*DATASET RECORDS*.
____

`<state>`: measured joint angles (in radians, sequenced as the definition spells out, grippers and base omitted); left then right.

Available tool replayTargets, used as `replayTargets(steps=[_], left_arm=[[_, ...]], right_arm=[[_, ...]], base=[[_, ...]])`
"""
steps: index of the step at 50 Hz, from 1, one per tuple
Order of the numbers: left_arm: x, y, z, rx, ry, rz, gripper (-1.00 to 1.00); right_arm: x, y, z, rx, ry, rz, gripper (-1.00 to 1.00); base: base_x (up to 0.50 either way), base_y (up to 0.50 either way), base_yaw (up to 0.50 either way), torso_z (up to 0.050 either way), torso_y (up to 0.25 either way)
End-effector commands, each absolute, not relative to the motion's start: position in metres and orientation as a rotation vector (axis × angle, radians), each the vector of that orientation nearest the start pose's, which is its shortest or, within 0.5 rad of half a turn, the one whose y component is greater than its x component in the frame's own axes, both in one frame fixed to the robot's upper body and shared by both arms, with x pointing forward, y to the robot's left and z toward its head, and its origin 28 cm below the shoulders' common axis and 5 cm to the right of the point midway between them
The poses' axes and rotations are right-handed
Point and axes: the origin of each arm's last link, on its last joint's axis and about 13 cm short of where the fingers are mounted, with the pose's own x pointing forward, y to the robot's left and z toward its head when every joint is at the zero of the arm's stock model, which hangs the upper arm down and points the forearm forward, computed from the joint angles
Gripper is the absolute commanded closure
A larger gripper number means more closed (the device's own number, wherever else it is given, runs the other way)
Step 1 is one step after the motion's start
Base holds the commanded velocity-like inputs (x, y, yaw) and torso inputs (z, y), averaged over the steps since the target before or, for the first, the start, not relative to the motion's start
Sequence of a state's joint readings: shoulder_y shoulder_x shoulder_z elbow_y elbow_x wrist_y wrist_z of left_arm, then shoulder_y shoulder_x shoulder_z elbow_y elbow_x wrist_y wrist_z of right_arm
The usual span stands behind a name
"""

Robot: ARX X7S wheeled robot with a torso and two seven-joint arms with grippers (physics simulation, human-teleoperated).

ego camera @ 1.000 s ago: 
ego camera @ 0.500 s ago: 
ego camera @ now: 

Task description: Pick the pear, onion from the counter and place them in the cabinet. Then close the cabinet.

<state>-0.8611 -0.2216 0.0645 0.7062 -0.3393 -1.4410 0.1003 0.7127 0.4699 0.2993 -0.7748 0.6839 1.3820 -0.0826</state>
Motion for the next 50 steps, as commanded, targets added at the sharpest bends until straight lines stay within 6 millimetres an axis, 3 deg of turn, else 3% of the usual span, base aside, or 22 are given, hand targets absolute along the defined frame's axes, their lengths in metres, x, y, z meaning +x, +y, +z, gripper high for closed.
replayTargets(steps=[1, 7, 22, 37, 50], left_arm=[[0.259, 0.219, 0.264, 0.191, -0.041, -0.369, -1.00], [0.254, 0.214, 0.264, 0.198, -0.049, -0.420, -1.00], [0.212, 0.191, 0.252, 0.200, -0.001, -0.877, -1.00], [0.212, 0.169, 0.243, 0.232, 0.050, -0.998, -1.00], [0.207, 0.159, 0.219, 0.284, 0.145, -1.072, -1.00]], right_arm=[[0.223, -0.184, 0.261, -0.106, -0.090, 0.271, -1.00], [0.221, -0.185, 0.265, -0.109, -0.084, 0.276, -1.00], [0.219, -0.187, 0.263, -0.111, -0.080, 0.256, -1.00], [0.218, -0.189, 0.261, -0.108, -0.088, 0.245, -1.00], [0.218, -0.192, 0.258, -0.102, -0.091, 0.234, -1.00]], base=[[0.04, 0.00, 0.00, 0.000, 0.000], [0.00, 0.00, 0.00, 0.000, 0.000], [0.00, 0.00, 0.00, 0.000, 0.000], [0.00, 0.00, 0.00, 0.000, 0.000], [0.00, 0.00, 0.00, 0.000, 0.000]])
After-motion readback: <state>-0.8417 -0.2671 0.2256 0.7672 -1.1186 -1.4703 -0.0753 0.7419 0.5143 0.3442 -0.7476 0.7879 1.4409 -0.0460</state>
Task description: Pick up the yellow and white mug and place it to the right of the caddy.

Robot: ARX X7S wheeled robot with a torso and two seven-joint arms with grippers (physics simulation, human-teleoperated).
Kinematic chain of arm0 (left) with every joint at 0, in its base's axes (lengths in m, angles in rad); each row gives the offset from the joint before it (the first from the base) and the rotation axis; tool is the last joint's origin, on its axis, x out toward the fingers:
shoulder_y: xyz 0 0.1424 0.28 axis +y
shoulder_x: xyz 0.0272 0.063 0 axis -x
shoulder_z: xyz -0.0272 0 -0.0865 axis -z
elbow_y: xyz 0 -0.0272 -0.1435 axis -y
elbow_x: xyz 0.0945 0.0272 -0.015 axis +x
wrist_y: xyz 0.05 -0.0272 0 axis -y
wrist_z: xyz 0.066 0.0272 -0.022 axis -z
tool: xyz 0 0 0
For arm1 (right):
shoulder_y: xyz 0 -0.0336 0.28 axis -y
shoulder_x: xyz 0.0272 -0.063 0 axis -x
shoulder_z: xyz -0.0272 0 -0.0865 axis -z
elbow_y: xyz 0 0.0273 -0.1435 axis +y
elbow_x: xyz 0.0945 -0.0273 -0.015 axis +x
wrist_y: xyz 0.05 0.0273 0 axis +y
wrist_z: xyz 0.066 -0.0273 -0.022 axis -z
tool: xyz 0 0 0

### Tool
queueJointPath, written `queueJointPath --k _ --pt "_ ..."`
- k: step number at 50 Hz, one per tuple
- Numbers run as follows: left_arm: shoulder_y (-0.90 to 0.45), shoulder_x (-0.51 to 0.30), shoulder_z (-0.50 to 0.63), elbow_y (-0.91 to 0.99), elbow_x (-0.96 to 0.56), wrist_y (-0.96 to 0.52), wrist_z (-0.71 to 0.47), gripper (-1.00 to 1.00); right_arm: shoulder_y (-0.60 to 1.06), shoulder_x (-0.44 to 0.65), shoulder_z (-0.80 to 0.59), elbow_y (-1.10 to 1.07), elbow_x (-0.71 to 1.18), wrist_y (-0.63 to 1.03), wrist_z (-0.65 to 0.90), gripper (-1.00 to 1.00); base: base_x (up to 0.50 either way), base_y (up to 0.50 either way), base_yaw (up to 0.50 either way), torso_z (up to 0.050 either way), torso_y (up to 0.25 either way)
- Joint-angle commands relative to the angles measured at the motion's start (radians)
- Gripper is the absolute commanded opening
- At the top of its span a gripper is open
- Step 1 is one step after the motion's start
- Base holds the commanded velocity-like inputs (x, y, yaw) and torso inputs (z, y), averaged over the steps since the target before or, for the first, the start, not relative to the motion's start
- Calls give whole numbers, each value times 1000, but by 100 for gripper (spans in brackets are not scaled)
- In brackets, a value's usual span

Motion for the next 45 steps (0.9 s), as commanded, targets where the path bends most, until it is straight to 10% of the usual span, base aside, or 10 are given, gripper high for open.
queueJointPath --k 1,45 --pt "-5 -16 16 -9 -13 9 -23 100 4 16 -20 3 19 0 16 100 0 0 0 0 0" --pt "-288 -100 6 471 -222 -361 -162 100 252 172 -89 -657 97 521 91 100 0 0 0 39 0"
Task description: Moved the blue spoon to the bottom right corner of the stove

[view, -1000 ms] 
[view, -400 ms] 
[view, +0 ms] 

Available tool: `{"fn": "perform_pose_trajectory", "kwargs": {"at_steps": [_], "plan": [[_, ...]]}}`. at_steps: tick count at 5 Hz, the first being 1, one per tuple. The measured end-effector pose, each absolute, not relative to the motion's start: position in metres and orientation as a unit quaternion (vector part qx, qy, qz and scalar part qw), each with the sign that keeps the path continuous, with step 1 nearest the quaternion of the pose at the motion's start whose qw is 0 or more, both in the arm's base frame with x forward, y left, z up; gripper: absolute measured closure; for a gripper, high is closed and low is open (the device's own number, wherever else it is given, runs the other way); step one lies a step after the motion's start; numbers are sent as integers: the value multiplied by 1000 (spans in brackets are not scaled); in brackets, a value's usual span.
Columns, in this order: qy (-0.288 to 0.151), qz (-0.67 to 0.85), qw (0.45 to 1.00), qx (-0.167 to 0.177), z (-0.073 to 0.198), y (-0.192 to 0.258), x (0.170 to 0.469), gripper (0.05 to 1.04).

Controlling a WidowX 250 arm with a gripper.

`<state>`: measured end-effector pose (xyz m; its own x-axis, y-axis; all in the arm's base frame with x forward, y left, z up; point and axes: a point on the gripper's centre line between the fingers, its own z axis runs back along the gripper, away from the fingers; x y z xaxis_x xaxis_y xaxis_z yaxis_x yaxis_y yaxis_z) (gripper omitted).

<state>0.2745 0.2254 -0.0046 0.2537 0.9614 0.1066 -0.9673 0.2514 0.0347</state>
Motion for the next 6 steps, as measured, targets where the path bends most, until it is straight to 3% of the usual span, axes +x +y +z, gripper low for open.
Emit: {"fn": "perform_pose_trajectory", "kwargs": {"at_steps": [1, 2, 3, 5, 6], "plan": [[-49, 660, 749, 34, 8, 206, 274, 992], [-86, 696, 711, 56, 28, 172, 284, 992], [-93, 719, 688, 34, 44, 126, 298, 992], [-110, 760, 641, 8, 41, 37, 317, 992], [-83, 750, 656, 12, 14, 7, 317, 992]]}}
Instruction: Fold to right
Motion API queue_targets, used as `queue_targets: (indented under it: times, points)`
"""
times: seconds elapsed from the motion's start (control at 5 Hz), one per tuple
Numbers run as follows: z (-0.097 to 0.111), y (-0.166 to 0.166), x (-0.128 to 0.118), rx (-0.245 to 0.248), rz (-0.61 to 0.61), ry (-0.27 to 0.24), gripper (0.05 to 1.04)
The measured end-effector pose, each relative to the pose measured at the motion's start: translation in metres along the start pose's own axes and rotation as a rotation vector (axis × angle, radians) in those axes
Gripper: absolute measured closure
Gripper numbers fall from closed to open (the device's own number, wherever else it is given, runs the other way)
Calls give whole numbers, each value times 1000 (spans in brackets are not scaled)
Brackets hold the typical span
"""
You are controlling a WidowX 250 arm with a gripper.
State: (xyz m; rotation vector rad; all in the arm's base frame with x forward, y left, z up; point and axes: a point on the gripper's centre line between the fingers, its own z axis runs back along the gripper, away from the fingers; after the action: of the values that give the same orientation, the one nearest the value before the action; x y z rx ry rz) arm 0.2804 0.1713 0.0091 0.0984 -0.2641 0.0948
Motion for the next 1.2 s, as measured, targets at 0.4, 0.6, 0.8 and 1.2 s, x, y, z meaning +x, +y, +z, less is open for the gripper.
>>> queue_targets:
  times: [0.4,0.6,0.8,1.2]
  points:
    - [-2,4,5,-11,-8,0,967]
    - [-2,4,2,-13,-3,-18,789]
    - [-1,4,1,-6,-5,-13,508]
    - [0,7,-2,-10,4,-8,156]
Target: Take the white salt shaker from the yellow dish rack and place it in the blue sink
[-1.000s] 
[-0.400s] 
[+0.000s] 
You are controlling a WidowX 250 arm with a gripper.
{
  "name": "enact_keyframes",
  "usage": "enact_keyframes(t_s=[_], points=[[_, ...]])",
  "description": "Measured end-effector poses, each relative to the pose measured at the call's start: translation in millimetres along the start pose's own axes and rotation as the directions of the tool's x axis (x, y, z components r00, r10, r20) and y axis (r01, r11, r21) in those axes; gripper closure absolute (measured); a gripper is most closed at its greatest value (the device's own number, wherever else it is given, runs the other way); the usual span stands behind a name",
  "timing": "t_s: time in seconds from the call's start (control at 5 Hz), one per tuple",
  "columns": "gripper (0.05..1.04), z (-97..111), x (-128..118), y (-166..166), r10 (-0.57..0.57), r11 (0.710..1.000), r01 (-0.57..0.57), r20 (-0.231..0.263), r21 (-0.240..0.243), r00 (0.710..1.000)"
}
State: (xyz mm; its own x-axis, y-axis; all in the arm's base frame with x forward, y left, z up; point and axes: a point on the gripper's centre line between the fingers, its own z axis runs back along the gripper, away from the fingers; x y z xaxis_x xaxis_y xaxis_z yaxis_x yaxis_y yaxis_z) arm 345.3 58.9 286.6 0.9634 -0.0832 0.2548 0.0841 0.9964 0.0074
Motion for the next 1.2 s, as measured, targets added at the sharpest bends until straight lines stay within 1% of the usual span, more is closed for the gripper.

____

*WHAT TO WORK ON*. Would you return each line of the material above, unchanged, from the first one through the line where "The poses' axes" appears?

*FINISHED TASK*.
`<state>`: measured joint angles (in radians, sequenced as the definition spells out, grippers and base omitted); left then right.

Available tool replayTargets, used as `replayTargets(steps=[_], left_arm=[[_, ...]], right_arm=[[_, ...]], base=[[_, ...]])`
"""
steps: index of the step at 50 Hz, from 1, one per tuple
Order of the numbers: left_arm: x, y, z, rx, ry, rz, gripper (-1.00 to 1.00); right_arm: x, y, z, rx, ry, rz, gripper (-1.00 to 1.00); base: base_x (up to 0.50 either way), base_y (up to 0.50 either way), base_yaw (up to 0.50 either way), torso_z (up to 0.050 either way), torso_y (up to 0.25 either way)
End-effector commands, each absolute, not relative to the motion's start: position in metres and orientation as a rotation vector (axis × angle, radians), each the vector of that orientation nearest the start pose's, which is its shortest or, within 0.5 rad of half a turn, the one whose y component is greater than its x component in the frame's own axes, both in one frame fixed to the robot's upper body and shared by both arms, with x pointing forward, y to the robot's left and z toward its head, and its origin 28 cm below the shoulders' common axis and 5 cm to the right of the point midway between them
The poses' axes and rotations are right-handed

The required response has been given in full.